ASSIGNED TASK – Copy out each line of the data that includes the string "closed".

MATERIAL PROVIDED START

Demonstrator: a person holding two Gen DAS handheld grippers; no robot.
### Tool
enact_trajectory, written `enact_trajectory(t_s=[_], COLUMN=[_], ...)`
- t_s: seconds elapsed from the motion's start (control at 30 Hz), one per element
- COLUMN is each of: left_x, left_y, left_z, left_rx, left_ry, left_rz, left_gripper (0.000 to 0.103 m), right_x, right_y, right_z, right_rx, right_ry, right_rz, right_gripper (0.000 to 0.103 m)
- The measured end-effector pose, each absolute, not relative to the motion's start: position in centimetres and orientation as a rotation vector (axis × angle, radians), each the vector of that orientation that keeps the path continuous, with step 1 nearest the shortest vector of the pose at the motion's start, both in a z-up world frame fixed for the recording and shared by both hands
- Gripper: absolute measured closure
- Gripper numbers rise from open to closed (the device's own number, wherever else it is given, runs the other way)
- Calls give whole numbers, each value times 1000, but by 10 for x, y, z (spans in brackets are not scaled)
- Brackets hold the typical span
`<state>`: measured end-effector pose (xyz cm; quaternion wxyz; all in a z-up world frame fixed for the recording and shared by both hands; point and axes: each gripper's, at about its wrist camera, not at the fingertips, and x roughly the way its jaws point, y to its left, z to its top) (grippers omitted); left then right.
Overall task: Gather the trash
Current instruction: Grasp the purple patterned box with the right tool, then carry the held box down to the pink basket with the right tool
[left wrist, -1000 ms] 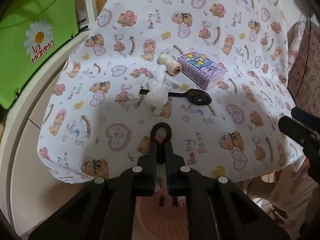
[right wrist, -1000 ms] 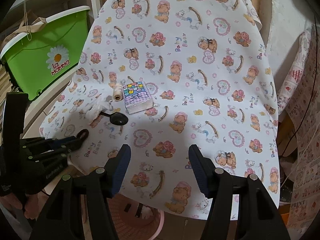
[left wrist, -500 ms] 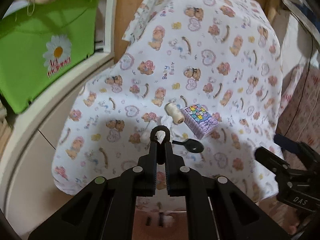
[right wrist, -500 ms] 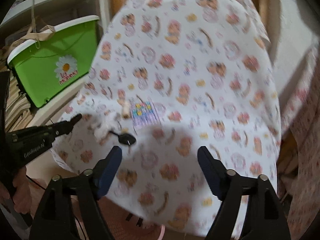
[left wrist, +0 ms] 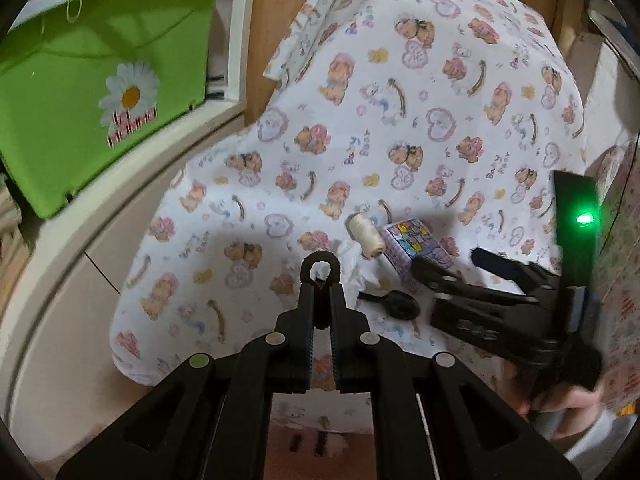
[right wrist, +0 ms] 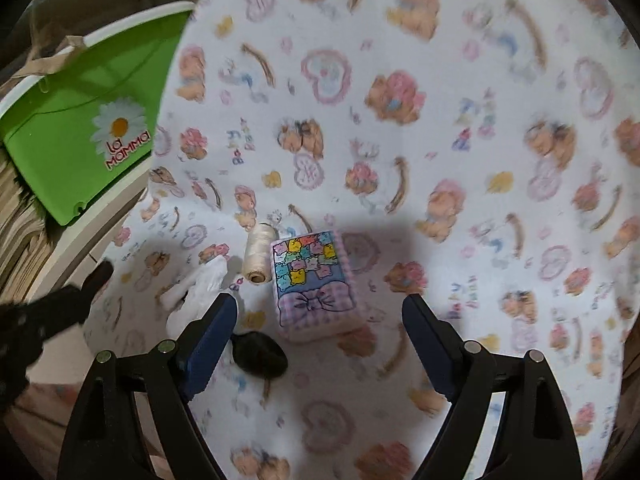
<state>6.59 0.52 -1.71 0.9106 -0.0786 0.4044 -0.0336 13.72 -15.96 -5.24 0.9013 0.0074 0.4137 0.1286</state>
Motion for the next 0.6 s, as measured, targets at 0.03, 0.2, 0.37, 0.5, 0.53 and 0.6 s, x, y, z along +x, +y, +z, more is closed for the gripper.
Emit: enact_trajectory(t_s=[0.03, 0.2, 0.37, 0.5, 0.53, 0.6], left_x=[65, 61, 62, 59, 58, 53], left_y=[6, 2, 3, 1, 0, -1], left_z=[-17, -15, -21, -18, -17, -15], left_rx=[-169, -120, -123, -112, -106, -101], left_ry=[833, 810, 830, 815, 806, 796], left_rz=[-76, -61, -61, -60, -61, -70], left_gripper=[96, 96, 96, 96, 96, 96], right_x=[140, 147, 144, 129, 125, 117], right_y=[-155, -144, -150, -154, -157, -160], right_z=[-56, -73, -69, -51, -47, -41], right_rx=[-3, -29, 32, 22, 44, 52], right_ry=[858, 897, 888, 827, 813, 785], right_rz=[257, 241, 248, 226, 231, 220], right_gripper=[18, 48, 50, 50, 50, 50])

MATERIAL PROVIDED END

RESPONSE –
- Gripper numbers rise from open to closed (the device's own number, wherever else it is given, runs the other way)
Motion for the next 0.6 s, as measured, targets at 0.03, 0.2, 0.37, 0.5, 0.53 and 0.6 s, x, y, z along +x, +y, +z, more is closed for the gripper.

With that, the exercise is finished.